NOTEARS-M: Causal Bayesian Network Structure Learning of Mixed Type Data and Its Application in Identifying Disease Risk Factors

Background Identifying and understanding disease risk factors is crucial in epidemiology, particularly for chronic and noncommunicable diseases that often have complex interrelationships. Traditional statistical methods struggle to capture these complexities, necessitating more sophisticated analytical frameworks. Bayesian networks and directed acyclic graphs (DAGs) provide powerful tools for exploring the complex relationships between variables. However, existing DAG structure learning algorithms still have limitations in handling mixed-type data (including continuous and discrete variables), which restricts their practical utility. Therefore, developing DAG structure learning methods that can effectively handle mixed data is highly important for obtaining an in-depth understanding of disease risk factors and pathogenic mechanisms. Methods This study proposes an extension of the NOTEARS algorithm, termed NOTEARS-M, which is designed for Bayesian network structure learning with mixed-type data. The algorithm integrates continuous and categorical variables through a tailored loss function, enhancing its applicability to real-world epidemiological datasets. Results Extensive simulations were conducted across eight distinct scenarios, specifically, variations in the number of nodes, changes in the proportion of categorical nodes, different sample sizes, levels of categorical nodes, variations in edge sparsity, adjustments to the weight scale, different graph types, and diverse noise distributions.

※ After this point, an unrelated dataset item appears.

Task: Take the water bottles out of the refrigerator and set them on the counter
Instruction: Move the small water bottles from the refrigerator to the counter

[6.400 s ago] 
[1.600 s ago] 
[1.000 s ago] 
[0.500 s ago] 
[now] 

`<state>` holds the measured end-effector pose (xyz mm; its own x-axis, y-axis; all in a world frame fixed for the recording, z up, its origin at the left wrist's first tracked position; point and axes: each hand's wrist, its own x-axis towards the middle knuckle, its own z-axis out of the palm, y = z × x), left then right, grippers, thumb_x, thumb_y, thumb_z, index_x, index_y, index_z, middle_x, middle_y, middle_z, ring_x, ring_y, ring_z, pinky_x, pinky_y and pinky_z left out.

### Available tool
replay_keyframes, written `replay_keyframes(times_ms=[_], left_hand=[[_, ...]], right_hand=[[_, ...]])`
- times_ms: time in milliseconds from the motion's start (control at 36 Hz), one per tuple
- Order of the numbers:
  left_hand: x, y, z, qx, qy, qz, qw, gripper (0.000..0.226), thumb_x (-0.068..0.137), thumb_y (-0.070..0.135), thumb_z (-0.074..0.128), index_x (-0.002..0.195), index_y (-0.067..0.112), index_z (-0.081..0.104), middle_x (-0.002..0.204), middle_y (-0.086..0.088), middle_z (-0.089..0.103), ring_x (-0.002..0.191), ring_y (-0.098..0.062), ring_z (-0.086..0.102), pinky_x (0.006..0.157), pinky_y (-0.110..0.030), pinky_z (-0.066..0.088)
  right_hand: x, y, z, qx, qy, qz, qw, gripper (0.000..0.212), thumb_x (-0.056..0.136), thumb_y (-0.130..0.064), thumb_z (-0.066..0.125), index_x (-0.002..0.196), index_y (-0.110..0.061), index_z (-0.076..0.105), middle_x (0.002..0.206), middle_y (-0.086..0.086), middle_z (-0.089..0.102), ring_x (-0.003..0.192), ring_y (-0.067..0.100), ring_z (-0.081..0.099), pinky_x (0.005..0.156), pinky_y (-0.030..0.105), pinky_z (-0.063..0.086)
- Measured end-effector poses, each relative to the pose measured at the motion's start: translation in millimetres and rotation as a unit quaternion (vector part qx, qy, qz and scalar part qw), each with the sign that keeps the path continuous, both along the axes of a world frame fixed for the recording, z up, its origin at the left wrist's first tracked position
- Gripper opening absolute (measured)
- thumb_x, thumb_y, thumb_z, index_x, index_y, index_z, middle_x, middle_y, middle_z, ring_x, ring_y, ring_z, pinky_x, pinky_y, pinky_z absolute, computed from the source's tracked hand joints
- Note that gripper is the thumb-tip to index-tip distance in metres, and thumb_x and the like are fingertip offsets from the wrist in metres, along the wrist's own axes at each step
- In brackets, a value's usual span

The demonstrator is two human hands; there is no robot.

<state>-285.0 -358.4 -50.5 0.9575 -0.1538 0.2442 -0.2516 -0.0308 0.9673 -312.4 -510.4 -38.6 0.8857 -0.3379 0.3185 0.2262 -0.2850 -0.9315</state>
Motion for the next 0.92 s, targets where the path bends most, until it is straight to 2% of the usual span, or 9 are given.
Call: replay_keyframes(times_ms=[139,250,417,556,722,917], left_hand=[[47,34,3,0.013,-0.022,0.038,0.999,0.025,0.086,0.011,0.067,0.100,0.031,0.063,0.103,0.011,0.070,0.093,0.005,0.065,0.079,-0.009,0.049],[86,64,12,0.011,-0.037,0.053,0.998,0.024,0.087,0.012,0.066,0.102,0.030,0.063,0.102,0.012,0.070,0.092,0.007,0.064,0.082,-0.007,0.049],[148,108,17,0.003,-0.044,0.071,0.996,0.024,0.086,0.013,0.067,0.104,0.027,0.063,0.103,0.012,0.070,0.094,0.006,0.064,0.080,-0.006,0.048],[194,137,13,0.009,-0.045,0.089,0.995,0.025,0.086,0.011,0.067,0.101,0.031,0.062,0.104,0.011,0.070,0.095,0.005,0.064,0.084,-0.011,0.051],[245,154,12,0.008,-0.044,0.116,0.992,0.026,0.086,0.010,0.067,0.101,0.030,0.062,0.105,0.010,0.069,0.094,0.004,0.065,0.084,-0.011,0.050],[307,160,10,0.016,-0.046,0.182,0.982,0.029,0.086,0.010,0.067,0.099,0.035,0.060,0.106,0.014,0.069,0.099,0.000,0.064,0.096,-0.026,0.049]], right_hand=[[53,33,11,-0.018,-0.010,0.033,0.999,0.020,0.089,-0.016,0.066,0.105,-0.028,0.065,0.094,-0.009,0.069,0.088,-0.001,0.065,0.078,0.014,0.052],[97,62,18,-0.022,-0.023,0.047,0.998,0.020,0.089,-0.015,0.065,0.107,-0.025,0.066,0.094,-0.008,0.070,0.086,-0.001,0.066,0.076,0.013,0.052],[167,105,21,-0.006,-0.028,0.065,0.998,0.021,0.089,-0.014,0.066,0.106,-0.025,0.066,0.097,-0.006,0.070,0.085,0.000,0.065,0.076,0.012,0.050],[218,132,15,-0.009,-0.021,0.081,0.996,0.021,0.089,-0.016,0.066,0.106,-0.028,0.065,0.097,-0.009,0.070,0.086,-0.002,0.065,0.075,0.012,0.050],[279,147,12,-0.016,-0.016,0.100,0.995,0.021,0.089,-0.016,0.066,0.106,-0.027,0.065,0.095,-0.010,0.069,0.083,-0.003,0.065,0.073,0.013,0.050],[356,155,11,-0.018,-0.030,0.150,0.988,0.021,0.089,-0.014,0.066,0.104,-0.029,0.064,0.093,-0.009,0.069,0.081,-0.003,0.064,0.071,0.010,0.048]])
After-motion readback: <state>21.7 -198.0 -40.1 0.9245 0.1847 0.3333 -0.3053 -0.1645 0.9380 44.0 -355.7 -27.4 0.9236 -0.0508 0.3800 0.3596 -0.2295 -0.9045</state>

These scenarios demonstrate that NOTEARS-M consistently outperforms existing methods such as MMHC, mDAG, and DAGBagM across key metrics, including precision, recall, F1 score, and structural Hamming distance (SHD). Furthermore, the robustness of NOTEARS-M is validated through its application to the National Health and Nutrition Examination Survey (NHANES) dataset, revealing critical causal relationships among risk factors for CHD and diabetes. Conclusions NOTEARS-M provides a powerful and scalable tool for uncovering causal relationships in complex disease networks, with significant implications for risk factor identification and public health research.